6:00 – Break #1. Noticing we’ve stopped playing, a few more spectators greet us, ask us a little bit about ETHEL, and most importantly, if we’re going to resume playing– which indeed, we are!
6:10 – We decide to switch things up a little bit for Set # 2 with some early Haydn and Beethoven. A woman approaches us and tells us she absolutely loves Vivaldi, wondering if we “take requests.” Fortunately, we’re able to accommodate her with Vivaldi’s double violin concerto. Throughout the set, visitors walk by, smile, wave, and maybe even ask how we’re doing. Fortunately, the ever-effervescent Dorothy is a tremendous multi-tasker and manages to engage in conversation without missing a beat. Small children seem to have started a dance party to our tunes, flailing and skittering around gleefully, always fascinated by Dorothy’s mysterious black carbon fiber cello. As the set continues, a few familiar faces surface: partners, out-of-town friends, parents, and a handful of unexpected acquaintances who just happened to be at the museum arrive and sit to have a drink and listen.
Sometimes we even have special musical guests stop by! Here’s a picture of me playing “Bartok Duos” with celebrated British violinist Daniel Hope, who made a cameo a few weeks ago:
7:00 – Break #2. Say hello to the friends and family that have accumulated. One nice perk of having such a fun, if not glamorous workplace is that it’s not tough to get loved ones to come visit. Who could complain about spending a Friday or Saturday evening in Manhattan with a martini at the Met Balcony Bar? Not a bad way to punctuate your weekend!

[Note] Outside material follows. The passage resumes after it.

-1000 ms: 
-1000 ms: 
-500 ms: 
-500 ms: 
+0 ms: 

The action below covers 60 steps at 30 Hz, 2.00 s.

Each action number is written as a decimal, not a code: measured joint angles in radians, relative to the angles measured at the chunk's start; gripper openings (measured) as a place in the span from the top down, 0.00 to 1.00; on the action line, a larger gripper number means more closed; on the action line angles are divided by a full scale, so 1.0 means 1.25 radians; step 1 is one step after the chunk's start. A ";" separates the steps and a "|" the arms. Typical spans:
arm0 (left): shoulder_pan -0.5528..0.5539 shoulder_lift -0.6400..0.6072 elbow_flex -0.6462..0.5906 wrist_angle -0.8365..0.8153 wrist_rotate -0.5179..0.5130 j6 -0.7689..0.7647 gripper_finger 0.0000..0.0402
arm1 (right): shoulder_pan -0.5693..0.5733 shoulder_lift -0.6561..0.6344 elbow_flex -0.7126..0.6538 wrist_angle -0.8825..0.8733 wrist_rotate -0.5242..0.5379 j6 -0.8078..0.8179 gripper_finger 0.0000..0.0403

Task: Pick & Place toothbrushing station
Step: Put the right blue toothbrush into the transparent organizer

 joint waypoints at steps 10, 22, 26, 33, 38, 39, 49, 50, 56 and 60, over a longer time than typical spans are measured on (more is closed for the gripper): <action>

7:15 – The last set of the night. We take a different kind of request this set, playing Ralph’s arrangement of Led Zeppelin’s “Kashmir” at the behest of an enthusiastic museum-goer. He and his wife hold up their iphones at the end, waving little pictures of flames (vis-a-vis holding up a lighter at a rock show). Very cute. Play some other ETHEL favorites, along with “Chai,” a tune by Dorothy, and Wrecked, by our very own Ralph. We close the set with the always-uplifting “Ascent,” by Kip, which receives some very enthusiastic applause from the audience.
8:05 – We pack up our instruments and disperse to sit with friends as they finish their drinks. Guests ask if we’ll be back, and we assure them that we will– and often! ETHEL may be a downtown quartet, but it’s pretty great to be the house band at this regal uptown venue.